_Problem description_. Where an image appears, leave it out; otherwise repeat the data exactly.

╔══

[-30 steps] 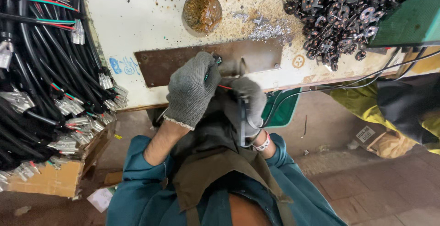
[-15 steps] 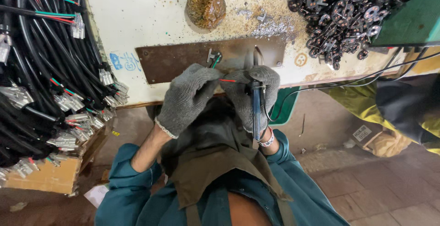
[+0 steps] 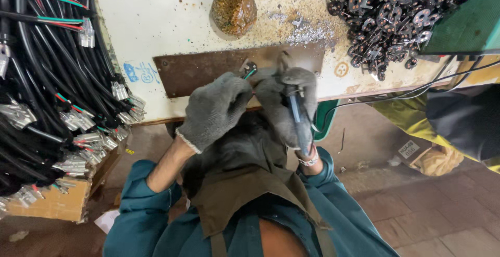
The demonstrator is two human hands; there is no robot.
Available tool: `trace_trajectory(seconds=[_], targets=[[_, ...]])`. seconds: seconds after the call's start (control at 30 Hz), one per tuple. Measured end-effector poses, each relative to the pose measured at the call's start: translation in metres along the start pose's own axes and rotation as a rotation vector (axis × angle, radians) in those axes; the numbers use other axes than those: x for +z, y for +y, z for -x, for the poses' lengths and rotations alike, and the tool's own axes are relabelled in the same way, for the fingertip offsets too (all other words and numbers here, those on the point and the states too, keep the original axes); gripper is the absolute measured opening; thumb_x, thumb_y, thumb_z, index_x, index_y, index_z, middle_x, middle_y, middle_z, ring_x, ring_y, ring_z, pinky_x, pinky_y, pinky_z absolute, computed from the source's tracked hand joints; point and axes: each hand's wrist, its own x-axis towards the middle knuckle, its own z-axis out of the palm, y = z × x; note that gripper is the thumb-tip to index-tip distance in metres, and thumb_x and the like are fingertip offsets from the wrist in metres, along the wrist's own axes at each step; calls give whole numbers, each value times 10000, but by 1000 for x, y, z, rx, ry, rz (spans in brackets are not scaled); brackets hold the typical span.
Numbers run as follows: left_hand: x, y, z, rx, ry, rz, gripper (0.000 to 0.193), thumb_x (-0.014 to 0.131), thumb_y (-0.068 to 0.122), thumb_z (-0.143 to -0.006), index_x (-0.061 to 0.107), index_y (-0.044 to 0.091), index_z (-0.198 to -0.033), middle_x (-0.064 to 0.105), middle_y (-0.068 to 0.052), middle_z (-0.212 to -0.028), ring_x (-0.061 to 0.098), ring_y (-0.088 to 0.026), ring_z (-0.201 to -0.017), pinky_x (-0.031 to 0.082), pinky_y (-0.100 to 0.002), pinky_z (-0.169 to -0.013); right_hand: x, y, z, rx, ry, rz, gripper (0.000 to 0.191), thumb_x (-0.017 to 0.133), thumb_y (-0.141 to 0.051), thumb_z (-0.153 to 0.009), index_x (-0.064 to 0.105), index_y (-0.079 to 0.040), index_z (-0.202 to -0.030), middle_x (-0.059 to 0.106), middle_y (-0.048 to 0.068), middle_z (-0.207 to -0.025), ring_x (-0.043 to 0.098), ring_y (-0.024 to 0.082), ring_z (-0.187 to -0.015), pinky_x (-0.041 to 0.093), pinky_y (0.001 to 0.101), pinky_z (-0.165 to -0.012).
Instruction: The person solders insulated wire ends onto small electronic components at a workbench. They hold a component in one gloved hand, position a red or green wire against its terminal, and apply a soldering iron to join them, placing finished pieces aside and repeating the cycle.
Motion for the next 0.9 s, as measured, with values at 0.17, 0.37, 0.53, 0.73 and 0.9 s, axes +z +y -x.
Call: trace_trajectory(seconds=[0.17,0.37,0.53,0.73,0.9], targets=[[4,0,-1,-15,51,99,117,728,92,-953,644,68,-1030,687,-113,-1013,698,-318,-857,550,-397,-725,-2,3,-3,-60,38,478,415,726,169,-972,491,-58,-1226,700,125,-1144,634,189,-1043,512,324,-970],[6,-1,1,-19,56,169,123,738,81,-945,658,40,-1029,691,-127,-1004,695,-310,-867,553,-379,-751,-7,-1,-1,-86,53,546,601,837,61,-829,448,-51,-1274,572,100,-1227,580,199,-1123,490,371,-1033],[18,6,3,-192,98,357,93,704,64,-980,664,11,-1046,678,-123,-970,684,-221,-839,551,-336,-768,-3,15,10,-136,170,563,547,781,55,-898,433,-62,-1302,573,56,-1220,565,170,-1078,480,333,-1036],[31,2,9,-325,80,459,107,736,83,-954,720,-10,-1006,700,-74,-857,618,-95,-761,534,-288,-708,-54,82,56,-87,54,763,408,693,39,-960,508,-9,-1321,654,95,-1178,632,206,-1068,513,336,-988],[49,14,13,-465,198,698,76,718,70,-977,715,-5,-967,688,-91,-889,601,-82,-818,520,-280,-740,-71,143,89,83,0,855,280,602,-3,-1044,628,5,-1322,713,102,-1092,677,201,-969,556,316,-860]])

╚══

_Task result_.
[-30 steps] 
[-15 steps] 
[+0 steps] 
The demonstrator is two human hands; there is no robot.
Available tool: `trace_trajectory(seconds=[_], targets=[[_, ...]])`. seconds: seconds after the call's start (control at 30 Hz), one per tuple. Measured end-effector poses, each relative to the pose measured at the call's start: translation in metres along the start pose's own axes and rotation as a rotation vector (axis × angle, radians) in those axes; the numbers use other axes than those: x for +z, y for +y, z for -x, for the poses' lengths and rotations alike, and the tool's own axes are relabelled in the same way, for the fingertip offsets too (all other words and numbers here, those on the point and the states too, keep the original axes); gripper is the absolute measured opening; thumb_x, thumb_y, thumb_z, index_x, index_y, index_z, middle_x, middle_y, middle_z, ring_x, ring_y, ring_z, pinky_x, pinky_y, pinky_z absolute, computed from the source's tracked hand joints; point and axes: each hand's wrist, its own x-axis towards the middle knuckle, its own z-axis out of the palm, y = z × x; note that gripper is the thumb-tip to index-tip distance in metres, and thumb_x and the like are fingertip offsets from the wrist in metres, along the wrist's own axes at each step; calls give whole numbers, each value times 10000, but by 1000 for x, y, z, rx, ry, rz (spans in brackets are not scaled); brackets hold the typical span.
Numbers run as follows: left_hand: x, y, z, rx, ry, rz, gripper (0.000 to 0.193), thumb_x (-0.014 to 0.131), thumb_y (-0.068 to 0.122), thumb_z (-0.143 to -0.006), index_x (-0.061 to 0.107), index_y (-0.044 to 0.091), index_z (-0.198 to -0.033), middle_x (-0.064 to 0.105), middle_y (-0.068 to 0.052), middle_z (-0.212 to -0.028), ring_x (-0.061 to 0.098), ring_y (-0.088 to 0.026), ring_z (-0.201 to -0.017), pinky_x (-0.031 to 0.082), pinky_y (-0.100 to 0.002), pinky_z (-0.169 to -0.013); right_hand: x, y, z, rx, ry, rz, gripper (0.000 to 0.191), thumb_x (-0.017 to 0.133), thumb_y (-0.141 to 0.051), thumb_z (-0.153 to 0.009), index_x (-0.064 to 0.105), index_y (-0.079 to 0.040), index_z (-0.202 to -0.030), middle_x (-0.059 to 0.106), middle_y (-0.048 to 0.068), middle_z (-0.207 to -0.025), ring_x (-0.043 to 0.098), ring_y (-0.024 to 0.082), ring_z (-0.187 to -0.015), pinky_x (-0.041 to 0.093), pinky_y (0.001 to 0.101), pinky_z (-0.165 to -0.012).
Instruction: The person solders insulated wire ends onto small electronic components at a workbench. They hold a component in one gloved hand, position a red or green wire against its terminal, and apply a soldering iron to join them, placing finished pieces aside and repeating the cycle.
Motion for the next 0.9 s, as measured, with values at 0.17, 0.37, 0.53, 0.73 and 0.9 s, axes +z +y -x.
Call: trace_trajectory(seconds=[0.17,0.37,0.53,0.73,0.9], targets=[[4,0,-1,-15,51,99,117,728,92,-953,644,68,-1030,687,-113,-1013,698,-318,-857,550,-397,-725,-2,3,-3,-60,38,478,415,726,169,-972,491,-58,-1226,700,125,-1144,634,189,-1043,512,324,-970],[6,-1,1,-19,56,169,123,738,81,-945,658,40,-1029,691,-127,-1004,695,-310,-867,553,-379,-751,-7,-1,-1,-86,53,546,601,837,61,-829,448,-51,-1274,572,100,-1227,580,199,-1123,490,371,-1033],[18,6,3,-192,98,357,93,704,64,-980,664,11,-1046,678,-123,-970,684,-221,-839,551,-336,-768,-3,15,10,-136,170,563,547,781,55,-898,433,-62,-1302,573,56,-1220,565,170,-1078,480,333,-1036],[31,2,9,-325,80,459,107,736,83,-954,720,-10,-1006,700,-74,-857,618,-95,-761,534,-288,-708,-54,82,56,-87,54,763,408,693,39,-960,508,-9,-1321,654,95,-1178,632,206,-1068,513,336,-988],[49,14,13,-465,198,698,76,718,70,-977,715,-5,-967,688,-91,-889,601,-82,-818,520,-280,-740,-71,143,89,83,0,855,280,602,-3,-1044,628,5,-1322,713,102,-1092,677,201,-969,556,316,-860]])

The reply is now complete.